The resulting workflow is easily dispatched as a simple work load.
The serialized record of the dispatched subgraph, below, includes type entries for illustration purposes. The representation is not yet normative, though. Specification for types is still evolving.
For instance, it is clear that the Field structure ("shape") needs to allow for certain constraint or placeholder values for array dimension sizes. We may want to further overload the "shape" elements to constrain the keys or value descriptions of Mappings.
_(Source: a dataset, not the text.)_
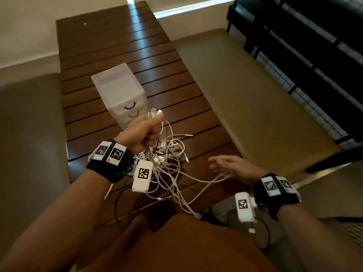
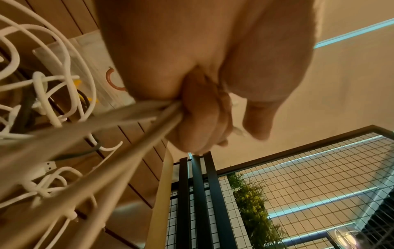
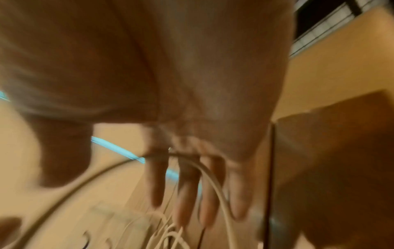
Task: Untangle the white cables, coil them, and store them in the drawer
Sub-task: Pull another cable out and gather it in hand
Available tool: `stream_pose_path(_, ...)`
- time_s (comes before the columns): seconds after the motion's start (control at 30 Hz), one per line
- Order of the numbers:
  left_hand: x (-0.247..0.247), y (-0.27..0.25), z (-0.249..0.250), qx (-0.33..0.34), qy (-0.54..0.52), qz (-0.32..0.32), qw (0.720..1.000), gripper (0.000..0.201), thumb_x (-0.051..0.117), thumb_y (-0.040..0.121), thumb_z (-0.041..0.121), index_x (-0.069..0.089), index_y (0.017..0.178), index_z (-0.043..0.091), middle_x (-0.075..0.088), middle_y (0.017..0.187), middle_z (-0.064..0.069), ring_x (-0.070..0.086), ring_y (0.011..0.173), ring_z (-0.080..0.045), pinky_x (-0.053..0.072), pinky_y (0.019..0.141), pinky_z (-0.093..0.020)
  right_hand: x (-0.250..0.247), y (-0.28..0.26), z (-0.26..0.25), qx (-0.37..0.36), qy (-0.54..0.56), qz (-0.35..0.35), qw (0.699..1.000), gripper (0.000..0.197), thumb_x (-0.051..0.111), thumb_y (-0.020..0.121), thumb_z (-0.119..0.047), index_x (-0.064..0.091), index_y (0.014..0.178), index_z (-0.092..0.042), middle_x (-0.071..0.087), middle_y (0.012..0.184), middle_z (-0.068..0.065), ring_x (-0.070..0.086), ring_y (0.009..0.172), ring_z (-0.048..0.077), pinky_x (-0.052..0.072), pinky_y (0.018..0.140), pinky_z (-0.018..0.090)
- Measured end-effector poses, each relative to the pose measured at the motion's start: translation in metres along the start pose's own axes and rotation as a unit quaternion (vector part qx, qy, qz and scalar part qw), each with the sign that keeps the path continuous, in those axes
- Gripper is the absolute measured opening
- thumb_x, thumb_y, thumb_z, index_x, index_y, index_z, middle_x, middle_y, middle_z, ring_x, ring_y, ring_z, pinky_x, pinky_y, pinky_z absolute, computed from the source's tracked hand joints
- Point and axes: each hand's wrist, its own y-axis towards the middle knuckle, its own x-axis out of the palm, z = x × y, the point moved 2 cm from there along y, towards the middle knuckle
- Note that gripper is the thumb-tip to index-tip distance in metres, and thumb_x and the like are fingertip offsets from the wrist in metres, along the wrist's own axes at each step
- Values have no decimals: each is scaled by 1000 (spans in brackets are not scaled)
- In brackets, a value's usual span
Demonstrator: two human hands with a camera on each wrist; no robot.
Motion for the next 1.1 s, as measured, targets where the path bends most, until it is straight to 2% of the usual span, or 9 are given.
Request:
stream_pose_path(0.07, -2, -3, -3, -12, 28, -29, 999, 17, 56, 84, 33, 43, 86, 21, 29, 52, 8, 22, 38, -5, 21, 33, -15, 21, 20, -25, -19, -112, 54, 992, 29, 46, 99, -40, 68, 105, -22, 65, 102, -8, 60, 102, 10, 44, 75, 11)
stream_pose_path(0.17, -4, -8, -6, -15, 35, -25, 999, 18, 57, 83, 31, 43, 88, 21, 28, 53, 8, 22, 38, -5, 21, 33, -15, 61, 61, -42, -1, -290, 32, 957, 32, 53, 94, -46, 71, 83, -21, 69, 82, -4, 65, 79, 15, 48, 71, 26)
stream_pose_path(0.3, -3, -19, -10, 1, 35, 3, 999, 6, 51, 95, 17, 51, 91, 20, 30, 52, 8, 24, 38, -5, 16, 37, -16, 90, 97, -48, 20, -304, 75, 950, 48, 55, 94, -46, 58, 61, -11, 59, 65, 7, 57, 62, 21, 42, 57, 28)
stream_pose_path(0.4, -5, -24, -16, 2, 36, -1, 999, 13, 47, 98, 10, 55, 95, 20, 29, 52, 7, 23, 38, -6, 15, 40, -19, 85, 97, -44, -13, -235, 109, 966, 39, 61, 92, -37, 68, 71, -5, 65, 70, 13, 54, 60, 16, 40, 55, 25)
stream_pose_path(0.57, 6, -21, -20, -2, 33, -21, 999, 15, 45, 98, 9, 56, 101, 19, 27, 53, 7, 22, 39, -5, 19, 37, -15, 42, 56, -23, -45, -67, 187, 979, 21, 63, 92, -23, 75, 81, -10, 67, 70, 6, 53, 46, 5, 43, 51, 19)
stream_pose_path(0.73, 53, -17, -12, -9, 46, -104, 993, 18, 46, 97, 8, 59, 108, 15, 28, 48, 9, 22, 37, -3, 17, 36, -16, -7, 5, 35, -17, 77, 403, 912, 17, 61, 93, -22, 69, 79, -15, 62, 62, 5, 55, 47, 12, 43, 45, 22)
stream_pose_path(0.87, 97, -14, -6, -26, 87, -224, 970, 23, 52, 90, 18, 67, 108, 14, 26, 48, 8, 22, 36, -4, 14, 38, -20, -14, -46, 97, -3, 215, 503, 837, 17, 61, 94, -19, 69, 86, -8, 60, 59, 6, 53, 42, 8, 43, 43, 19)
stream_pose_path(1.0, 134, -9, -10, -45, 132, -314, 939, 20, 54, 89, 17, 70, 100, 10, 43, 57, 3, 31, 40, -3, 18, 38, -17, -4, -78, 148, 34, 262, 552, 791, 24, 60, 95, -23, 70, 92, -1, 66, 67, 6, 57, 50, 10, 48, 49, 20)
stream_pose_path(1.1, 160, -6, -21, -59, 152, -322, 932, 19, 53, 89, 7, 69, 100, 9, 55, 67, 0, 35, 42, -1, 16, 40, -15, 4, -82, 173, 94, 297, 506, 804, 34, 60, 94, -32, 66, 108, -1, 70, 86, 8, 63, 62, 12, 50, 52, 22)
{ "version"= "scalems_workflow_1", "types"= { "scalems.SubprocessInput" = { "argv" = { "type"= ["scalems", "String"], "shape"= ["constraints.OneOrMore"] }, "inputs" = { "type"= ["scalems", "Mapping"], "shape"= [1] }, "outputs" = { "type"= ["scalems", "Mapping"], "shape"= [1] }, "stdin" = { "type"= ["scalems", "File"], "shape"= [1] }, "environment" = { "type"= ["scalems", "Mapping"], "shape"= [1] }, "resources" = { "type"= ["scalems", "Mapping"], "shape"= [1] } }, "scalems.SubprocessResult" = { "exitcode" = { "type"= ["scalems", "Integer"], "shape"= [1] }, "stdout" = { "type"= ["scalems", "File"], "shape"= [1] }, "stderr" = { "type"= ["scalems", "File"], "shape"= [1] }, "file" = { "type"= ["scalems", "Mapping"], "shape"= [1] } }, "scalems.Subprocess" = { "input" = { "type"= ["scalems", "SubprocessInput"], "shape"= [1] }, "result" = { "type"= ["scalems", "SubprocessResult"], "shape"= [1] } }, }, "referents"= [ { "label"= "input_files", "uid"= "aaaa...", "type"= ["scalems", "Mapping"], "data"= [{"-i"= ["infile"]}] }, { "label"= "output_files", "uid"= "bbbb...", "type"= ["scalems", "Mapping"], "data"= [{"-o"= ["outfile"]}] }, { "label"= "resource_spec", "uid"= "cccc...", "type"= ["scalems", "Mapping"], "data"= [{"ncpus"= 8, "launch_method"= ["exec"]}] }, { "label"= "subprocess_input", "uid"= "dddd...", "type"= ["scalems", "SubprocessInput"], "args"= ["myprogram", "--num_threads", "8"], "inputs"= "aaaa...", "outputs"= "bbbb...", "stdin"= null, "environment" = [{}], "resources" = "cccc..." }, { "label"= "command", "uid"= "eeee...", "type"= ["scalems", "Subprocess"], "input"= "dddd...", "result"= "eeee..." } ] }
During execution, the result reference of the command will be updated first to reference a generated task and later to reference the static result data. Asynchronously, the submitter of the workflow will receive status updates that allow it to update its local workflow state as it is able to transfer checkpoint or result artifacts.